The paper "Understand, Think, and Answer: Advancing Visual Reasoning with Large Multimodal Models" (Zhan et al., 27 May 2025 ) proposes a unified visual reasoning mechanism for Large Multimodal Models (LMMs) to address their limitations in compositional visual reasoning. Existing LMMs often rely on shortcut learning, directly mapping questions to answers, which hinders their ability to perform complex reasoning tasks and can lead to hallucinations. While methods like Chain-of-Thought (CoT) and toolkit-based approaches attempt to improve reasoning, they often require multiple inference steps or external tools, leading to inefficiencies and reduced generality.
The proposed unified mechanism introduces a human-like "understand-think-answer" process that operates in a single forward pass.
- Understand: The model first analyzes the question and image to determine the necessary information for answering the question and plans how to acquire it using intrinsic capabilities (like visual grounding, object detection, text recognition, captioning, etc.). It generates structured instructions or cues to guide the gathering of relevant visual information. This is a flexible process tailored to the specific question, rather than relying on fixed reasoning paths or external tool calls. If relevant information is not found, the model indicates this, avoiding misleading outputs.
- Think: Based on the visual cues gathered during the understanding phase, the model engages in self-prompted contextual thinking. Leveraging the capabilities of the underlying LLM, it processes the visual information and the original question.
- Answer: Finally, the model generates the ultimate answer based on the understanding and thinking processes. This entire sequence, from understanding to thinking to answering, is performed in a single autoregressive generation pass.
To train LMMs to follow this mechanism, the authors curated a dataset of 334K visual instruction samples. They developed a semi-automatic expert-supervised data engine for this purpose. The process involves:
- Progressive Annotation with AI Expert: Using a state-of-the-art LMM (Qwen2-VL-72B) as an AI expert to analyze questions, plan information acquisition steps, and annotate tasks it excels at (e.g., global captions, text recognition).
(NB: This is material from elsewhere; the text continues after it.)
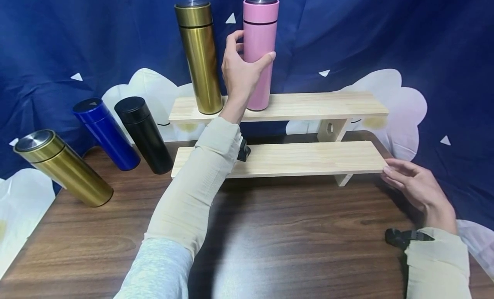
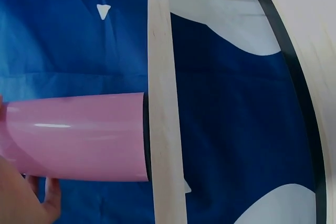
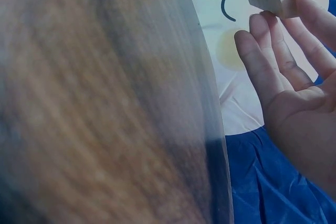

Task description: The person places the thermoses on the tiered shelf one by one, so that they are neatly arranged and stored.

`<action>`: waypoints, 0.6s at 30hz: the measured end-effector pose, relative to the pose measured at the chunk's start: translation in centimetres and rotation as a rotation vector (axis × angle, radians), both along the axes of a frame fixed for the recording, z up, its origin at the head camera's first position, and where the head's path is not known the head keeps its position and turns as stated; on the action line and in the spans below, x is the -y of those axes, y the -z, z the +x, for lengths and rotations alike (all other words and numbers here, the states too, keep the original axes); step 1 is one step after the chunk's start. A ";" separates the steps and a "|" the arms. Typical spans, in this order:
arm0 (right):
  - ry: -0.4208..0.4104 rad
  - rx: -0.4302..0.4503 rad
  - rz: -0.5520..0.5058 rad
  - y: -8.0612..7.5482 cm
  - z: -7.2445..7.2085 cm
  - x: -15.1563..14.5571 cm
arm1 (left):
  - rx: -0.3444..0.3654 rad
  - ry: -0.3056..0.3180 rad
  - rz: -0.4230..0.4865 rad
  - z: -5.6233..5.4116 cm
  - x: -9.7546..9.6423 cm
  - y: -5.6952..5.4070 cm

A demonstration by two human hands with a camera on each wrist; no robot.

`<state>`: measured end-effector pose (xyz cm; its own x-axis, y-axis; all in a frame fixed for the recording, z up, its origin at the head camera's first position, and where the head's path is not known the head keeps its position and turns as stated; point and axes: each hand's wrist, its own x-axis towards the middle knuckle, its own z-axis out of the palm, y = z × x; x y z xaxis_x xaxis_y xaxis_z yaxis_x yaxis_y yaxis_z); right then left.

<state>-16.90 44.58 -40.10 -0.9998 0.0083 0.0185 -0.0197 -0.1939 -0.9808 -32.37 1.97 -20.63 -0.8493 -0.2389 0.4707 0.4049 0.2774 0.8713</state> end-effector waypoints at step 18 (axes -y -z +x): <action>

Instructions guide the AI to identify key objects/entities and the necessary intrinsic capabilities.
- Curation with Human Expert: Human experts complete tasks the AI struggles with, particularly multi-object visual grounding or partial text recognition. They also review the AI-generated annotations for quality, ensuring the understanding process is logical and annotations are accurate, and filtering out overly simplistic samples.
The curated dataset covers both general scenes and text-rich scenes and incorporates multi-task instruction-following data from various public datasets, including VQA datasets (GQA, VAW, VizWiz, ChartQA, DUE_Benchmark, TextVQA), instruction data (LLaVA, ALLaVA, LVIS-Instruct4V), and caption data (ShareGPT-4V).
Based on this mechanism and data, the authors developed Griffon-R, an LMM built upon the Griffon v2 architecture (Zhan et al., 14 Mar 2024 ). Griffon-R utilizes a single-branch, high-resolution structure with a visual encoder (CLIP-ViT-L/14-336), a vision-language connector, and an LLM (Gemma9B). It is trained in a multi-stage process:
- Stage 1: Pretraining the vision-language connector with visual captioning data (ShareGPT-4V).
- Stage 2: Pretraining the whole model on a diverse set of perception tasks including Referring Expression Comprehension/Generation, Visual Grounding, and Object Detection, as well as general language and instruction following data.
- Stage 3: Fine-tuning the whole model using the curated visual reasoning data combined with other general VQA and instruction data. Standard cross-entropy loss is used.
Experiments were conducted on various visual reasoning benchmarks (CLEVR, VSR, GQA, V-Star, TallyQA) and general multimodal benchmarks (MMBench, ScienceQA, TextVQA, SEED, LLaVA Bench, POPE).
Results demonstrate that Griffon-R achieves state-of-the-art or competitive performance across these benchmarks, particularly excelling in compositional visual reasoning tasks like VSR, CLEVR, V-Star, and TallyQA. It also shows strong performance on general multimodal tasks and text-rich VQA, surpassing many advanced LMMs and methods specifically designed with CoT or toolkits. Ablation studies confirm the effectiveness of the proposed mechanism and the curated data. The understanding quality, measured by REC performance, is high. The mechanism shows better accuracy and significantly faster inference time compared to a toolkit-based approach on V-Star. Training with the curated annotations aligned with the mechanism is shown to be crucial for achieving robust visual reasoning.
The authors note limitations, including potential increased response time for complex scenarios involving associated objects due to the growing output sequence, and the inheritance of limitations from the AI expert model used in data curation, such as potential inaccuracies (mitigated by human verification). They also highlight data usage restrictions related to the source models/datasets.
In conclusion, the paper presents a novel "understand-think-answer" mechanism and a corresponding high-quality dataset for training LMMs in compositional visual reasoning. The resulting model, Griffon-R, demonstrates improved reasoning capabilities and overall multimodal performance in an efficient, end-to-end manner without external tool reliance.